Médée orchestre alors une vengeance aussi méthodique qu’impitoyable. Après s’être assuré l’asile politique auprès d’Égée, roi d’Athènes, elle piège sa rivale en lui offrant la robe tant convoitée, préalablement enduite de poisons mortels. Le vêtement provoque une agonie terrible de Créuse, bientôt rejointe dans la mort par son père qui tentait de lui porter secours. Pour anéantir définitivement Jason, Médée commet l’irréparable en égorgeant ses propres enfants. La pièce s’achève sur son départ triomphal dans un char tiré par des dragons, tandis que Jason, anéanti, met fin à ses jours.
Autour de la pièce
Cette première tragédie de Corneille marque une étape dans l’évolution du théâtre français, à mi-chemin entre baroque et classicisme. Les éléments spectaculaires – pouvoirs magiques, meurtres sur scène, deus ex machina final – côtoient une construction dramatique respectueuse des unités de temps et d’action. La réception mitigée de l’œuvre s’explique en partie par le contexte : Corneille venait d’être exclu du groupe des « cinq auteurs » patronné par Richelieu, s’attirant ainsi l’hostilité du puissant cardinal.
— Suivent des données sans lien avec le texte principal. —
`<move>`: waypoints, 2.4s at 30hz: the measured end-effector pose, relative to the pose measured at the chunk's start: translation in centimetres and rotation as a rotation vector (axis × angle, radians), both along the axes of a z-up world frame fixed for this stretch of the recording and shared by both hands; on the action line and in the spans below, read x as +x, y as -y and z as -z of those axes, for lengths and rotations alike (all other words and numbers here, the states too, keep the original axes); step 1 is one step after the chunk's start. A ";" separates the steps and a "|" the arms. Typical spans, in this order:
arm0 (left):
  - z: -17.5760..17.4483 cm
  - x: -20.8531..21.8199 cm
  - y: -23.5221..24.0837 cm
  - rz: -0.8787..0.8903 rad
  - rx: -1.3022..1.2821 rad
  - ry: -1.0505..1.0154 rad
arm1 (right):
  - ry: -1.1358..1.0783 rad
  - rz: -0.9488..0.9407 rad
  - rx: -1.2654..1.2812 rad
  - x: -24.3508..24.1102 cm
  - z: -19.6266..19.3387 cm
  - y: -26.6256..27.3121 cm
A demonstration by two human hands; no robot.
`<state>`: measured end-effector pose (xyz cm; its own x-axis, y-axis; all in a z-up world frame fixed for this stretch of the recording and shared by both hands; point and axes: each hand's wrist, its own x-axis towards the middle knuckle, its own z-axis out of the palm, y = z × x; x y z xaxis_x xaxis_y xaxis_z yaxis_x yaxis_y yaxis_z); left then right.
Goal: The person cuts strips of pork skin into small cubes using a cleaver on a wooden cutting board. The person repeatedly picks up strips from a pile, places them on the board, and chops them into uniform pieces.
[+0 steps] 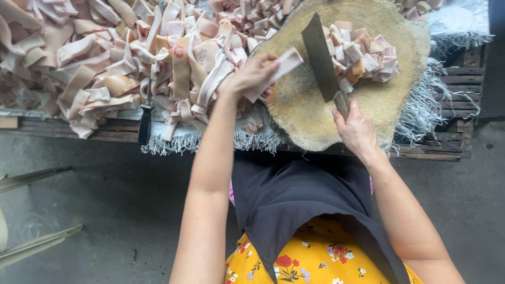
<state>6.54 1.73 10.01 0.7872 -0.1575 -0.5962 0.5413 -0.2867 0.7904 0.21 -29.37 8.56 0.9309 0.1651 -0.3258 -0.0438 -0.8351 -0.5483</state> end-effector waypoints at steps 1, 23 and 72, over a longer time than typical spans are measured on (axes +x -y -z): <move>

La pièce se démarque de ses modèles antiques, Euripide et Sénèque, par l’ajout de personnages qui tempèrent la culpabilité de Médée. La dimension psychologique gagne en intensité, notamment à travers le triangle amoureux formé par Égée, Jason et Créuse. Le fait de situer l’infanticide hors scène, conformément aux bonnes mœurs naissantes, témoigne d’une modernisation du mythe qui marque le début de la grande période du théâtre classique français.
Aux éditions FLAMMARION ; 192 pages.
2. L’Illusion comique (1636)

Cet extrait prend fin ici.